New Zealand has also enjoyed a much closer relationship with China than the other “Eyes” over the last several decades. It was the first to enter into a free trade deal with China. It is home to a large and growing ethnic-Chinese population making up 5.3% of New Zealand’s population as of 2018.
New Zealand is also the only “Eye” who has signed onto China’s ambitious Belt and Road Initiative (BRI).
So close are China’s and New Zealand’s ties that US Secretary of State Mike Pompeo had suggested the possibility of the “Five Eyes” “disconnecting” from New Zealand if its ties with China and its involvement in Beijing’s BRI posed a “security risk” to the national security of the remaining “Eyes,” New Zealand’s Stuff would report in its article, “NZ still plotting place in China’s Belt and Road.”
New Zealand’s New Foreign Minister Putting National Interests First
Providing a microcosm of New Zealand’s increasingly paradoxical relationship with China and its status among the “Five Eyes” was a recent news segment on Qatari state media, Al Jazeera, where Al Jazeera’s Richelle Carey needled New Zealand’s Foreign Minister Nanaia Mahuta over New Zealand’s refusal to pressure China over allegations made regarding Uyghurs in Xinjiang and the crackdown on anti-government protesters in Hong Kong.
Foreign Minister Mahuta was firm in stating that China was New Zealand’s largest trade partner and that while New Zealand has made it clear to China (and that China fully understands) how New Zealand views matters of human rights and governance, it was not an issue that should interfere with the ties between the two nations.
Not mentioned by Al Jazeera is that many of the claims made against China are being pushed by the United States government and media organisations (including Al Jazeera) that it influences or funds and directs. Also not mentioned was the US’ history of fabricating such claims to help advance US foreign policy objectives against a targeted competitor.

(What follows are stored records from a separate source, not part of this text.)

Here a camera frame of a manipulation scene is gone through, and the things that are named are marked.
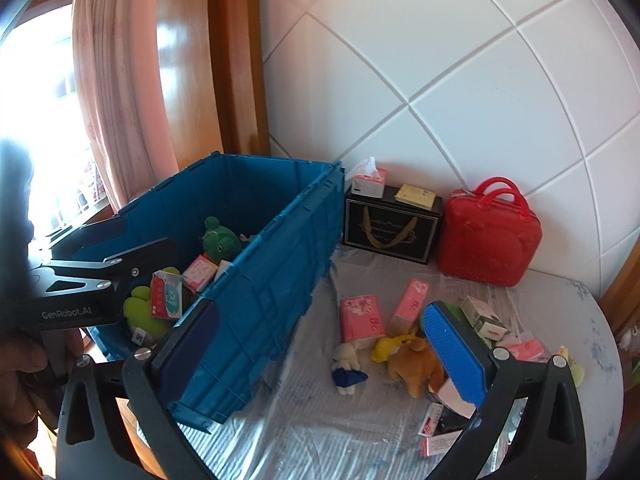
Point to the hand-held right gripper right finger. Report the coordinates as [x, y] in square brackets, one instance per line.
[455, 355]

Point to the red suitcase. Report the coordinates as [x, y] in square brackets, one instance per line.
[487, 240]

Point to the small pink packet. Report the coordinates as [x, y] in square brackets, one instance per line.
[525, 351]

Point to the pink curtain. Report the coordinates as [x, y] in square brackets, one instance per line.
[120, 85]

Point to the pink tissue box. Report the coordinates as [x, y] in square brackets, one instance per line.
[370, 180]

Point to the pink white box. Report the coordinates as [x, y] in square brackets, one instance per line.
[431, 420]

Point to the light green plush toy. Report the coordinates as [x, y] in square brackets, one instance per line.
[145, 312]

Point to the pink wipes packet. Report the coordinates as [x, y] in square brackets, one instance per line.
[200, 272]

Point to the pink tissue packet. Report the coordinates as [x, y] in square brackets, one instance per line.
[362, 320]
[410, 305]

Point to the white green medicine box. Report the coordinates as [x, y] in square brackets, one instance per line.
[482, 317]

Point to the small white barcode box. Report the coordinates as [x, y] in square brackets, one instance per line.
[141, 336]

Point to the brown plush toy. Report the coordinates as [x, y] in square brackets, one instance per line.
[415, 367]

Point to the green frog plush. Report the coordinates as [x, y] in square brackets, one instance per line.
[220, 240]

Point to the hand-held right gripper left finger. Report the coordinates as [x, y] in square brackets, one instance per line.
[195, 335]

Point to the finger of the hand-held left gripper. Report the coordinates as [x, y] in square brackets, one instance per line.
[147, 257]
[95, 237]

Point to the yellow-green ball plush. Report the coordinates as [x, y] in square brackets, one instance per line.
[575, 372]

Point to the small yellow box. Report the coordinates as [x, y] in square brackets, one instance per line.
[415, 196]

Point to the window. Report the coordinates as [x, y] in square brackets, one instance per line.
[45, 110]

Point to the white paper box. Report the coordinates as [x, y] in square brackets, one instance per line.
[442, 444]

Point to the red white wipes packet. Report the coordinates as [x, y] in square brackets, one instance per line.
[167, 295]

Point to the blue plastic crate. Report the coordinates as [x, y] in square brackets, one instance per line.
[270, 300]

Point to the person's left hand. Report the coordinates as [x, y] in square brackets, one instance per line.
[22, 360]

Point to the wooden frame post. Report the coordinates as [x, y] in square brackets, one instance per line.
[622, 290]
[220, 60]

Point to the white bear plush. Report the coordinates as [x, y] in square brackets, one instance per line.
[347, 367]

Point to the black gift box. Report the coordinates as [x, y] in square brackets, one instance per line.
[390, 230]

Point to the yellow plush toy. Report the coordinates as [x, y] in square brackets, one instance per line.
[390, 347]

China’s security operations in Xinjiang, for example, are taking place after years of deadly terrorism which killed hundreds and at a time when thousands of Uyghur extremists are still waging war against the Syrian government in a conflict they will eventually return to China from.
The threat in Xinjiang is serious and attempts by the West to frame China’s efforts to reduce this threat as “human rights abuses” is particularly cynical especially when both the terrorist threat inside China and the training and arming of Uyghur extremists in Syria are both being funded and organised by the West and its allies themselves.

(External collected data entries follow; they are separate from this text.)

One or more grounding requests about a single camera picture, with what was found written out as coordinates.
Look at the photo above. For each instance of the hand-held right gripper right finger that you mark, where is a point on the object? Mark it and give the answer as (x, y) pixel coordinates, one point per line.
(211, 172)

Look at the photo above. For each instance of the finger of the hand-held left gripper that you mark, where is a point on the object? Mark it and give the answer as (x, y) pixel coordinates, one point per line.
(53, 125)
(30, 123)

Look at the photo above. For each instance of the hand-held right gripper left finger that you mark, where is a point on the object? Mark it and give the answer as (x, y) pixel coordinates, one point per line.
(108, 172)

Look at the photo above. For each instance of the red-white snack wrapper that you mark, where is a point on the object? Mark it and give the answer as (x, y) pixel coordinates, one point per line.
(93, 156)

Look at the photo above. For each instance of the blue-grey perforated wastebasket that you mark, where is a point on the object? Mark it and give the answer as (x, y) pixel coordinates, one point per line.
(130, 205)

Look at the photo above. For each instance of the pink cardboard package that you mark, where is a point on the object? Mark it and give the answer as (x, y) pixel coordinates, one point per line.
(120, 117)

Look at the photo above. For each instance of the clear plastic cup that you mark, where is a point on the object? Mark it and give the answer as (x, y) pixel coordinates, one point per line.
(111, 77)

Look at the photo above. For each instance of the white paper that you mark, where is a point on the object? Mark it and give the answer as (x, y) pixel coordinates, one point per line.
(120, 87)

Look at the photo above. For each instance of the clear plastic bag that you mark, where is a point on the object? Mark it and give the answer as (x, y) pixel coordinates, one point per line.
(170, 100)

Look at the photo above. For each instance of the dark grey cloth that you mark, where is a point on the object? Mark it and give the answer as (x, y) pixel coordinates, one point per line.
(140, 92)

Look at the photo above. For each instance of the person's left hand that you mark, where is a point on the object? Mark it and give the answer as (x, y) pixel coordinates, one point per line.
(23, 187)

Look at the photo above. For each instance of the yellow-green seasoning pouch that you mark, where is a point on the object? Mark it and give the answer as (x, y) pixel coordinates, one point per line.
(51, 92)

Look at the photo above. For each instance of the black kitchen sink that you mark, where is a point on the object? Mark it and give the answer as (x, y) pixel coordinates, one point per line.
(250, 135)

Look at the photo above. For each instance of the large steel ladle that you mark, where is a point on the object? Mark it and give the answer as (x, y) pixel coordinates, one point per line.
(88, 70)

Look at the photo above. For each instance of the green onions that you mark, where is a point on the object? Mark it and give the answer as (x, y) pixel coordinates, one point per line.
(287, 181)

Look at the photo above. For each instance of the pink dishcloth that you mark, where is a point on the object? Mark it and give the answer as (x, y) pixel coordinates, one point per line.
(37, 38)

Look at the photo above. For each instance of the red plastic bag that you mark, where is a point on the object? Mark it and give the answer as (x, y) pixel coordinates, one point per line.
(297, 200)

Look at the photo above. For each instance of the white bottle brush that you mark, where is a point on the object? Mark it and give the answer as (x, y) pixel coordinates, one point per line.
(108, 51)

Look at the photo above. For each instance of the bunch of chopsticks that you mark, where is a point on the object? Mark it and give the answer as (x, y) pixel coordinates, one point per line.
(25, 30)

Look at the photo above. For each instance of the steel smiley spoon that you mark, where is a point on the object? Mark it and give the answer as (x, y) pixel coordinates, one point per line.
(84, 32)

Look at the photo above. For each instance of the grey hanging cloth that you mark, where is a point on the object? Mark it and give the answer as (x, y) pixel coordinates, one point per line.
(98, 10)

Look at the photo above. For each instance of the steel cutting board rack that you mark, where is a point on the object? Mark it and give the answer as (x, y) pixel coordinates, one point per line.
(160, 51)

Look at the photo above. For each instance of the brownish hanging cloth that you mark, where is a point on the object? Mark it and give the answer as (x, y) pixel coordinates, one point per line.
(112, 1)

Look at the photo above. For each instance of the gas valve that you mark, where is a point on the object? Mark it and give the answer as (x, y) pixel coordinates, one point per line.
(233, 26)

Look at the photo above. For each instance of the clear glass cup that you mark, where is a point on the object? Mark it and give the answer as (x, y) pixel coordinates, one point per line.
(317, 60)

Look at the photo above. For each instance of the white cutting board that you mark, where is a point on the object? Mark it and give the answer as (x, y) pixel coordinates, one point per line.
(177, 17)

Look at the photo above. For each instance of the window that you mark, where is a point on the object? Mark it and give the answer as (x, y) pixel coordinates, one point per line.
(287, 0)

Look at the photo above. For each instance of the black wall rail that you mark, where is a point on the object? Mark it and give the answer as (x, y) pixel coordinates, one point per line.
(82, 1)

The same can be said of accusations of China’s supposed abuses in Hong Kong which hinge on claims that the protests were simply expressions of free speech and the aspirations for “democracy” by the people of Hong Kong. In reality, the protesters were funded and organised by the US specifically to create yet another security threat for Beijing to react to and another opportunity for the West to cite that reaction as “repression.”
While New Zealand’s Foreign Minister will unlikely call out others in the West for these blatant provocations aimed at China, she has clearly decided she would not play part in using these provocations and China’s reactions to them as an opportunity to “bash” China.

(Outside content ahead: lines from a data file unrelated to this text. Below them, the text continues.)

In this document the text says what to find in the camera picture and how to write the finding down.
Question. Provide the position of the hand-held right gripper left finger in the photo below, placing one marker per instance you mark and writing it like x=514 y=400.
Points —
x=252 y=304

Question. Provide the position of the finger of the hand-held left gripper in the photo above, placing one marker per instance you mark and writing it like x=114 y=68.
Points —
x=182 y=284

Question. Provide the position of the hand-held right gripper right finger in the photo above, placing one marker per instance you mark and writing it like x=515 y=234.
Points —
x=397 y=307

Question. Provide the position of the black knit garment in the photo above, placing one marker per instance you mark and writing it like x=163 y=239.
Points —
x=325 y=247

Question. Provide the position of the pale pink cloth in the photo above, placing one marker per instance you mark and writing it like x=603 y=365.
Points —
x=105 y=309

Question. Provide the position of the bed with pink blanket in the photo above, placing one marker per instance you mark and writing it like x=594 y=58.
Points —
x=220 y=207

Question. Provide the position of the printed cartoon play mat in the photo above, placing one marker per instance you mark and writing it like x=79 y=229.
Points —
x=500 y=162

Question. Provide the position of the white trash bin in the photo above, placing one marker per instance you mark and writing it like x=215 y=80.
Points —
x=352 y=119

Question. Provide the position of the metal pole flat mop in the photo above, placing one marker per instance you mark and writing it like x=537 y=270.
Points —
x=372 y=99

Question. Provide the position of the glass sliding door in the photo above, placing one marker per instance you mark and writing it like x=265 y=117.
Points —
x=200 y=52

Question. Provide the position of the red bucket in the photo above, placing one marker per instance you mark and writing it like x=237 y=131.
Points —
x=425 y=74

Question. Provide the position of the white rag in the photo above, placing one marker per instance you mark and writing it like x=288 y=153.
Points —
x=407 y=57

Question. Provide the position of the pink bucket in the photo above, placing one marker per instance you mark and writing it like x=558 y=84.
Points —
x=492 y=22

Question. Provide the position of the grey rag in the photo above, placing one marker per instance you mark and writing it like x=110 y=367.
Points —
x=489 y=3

In this there is a hopeful sign that some in the West are slowly realising the tidal change taking place geopolitically and that the rise of China is an opportunity rather than a threat. It is also a sign of hope that some are abandoning pretending the current prevailing international order presided over by Washington, London and Brussels, the same order that brought us the Iraq war in 2003 and the destruction of a region of the earth stretching from North Africa to Afghanistan in Central Asia from 2011 onward is every much as bit the threat in reality that the West claims China is in fiction.
Joseph Thomas is chief editor of Thailand-based geopolitical journal, The New Atlas and contributor to the online magazine “New Eastern Outlook”.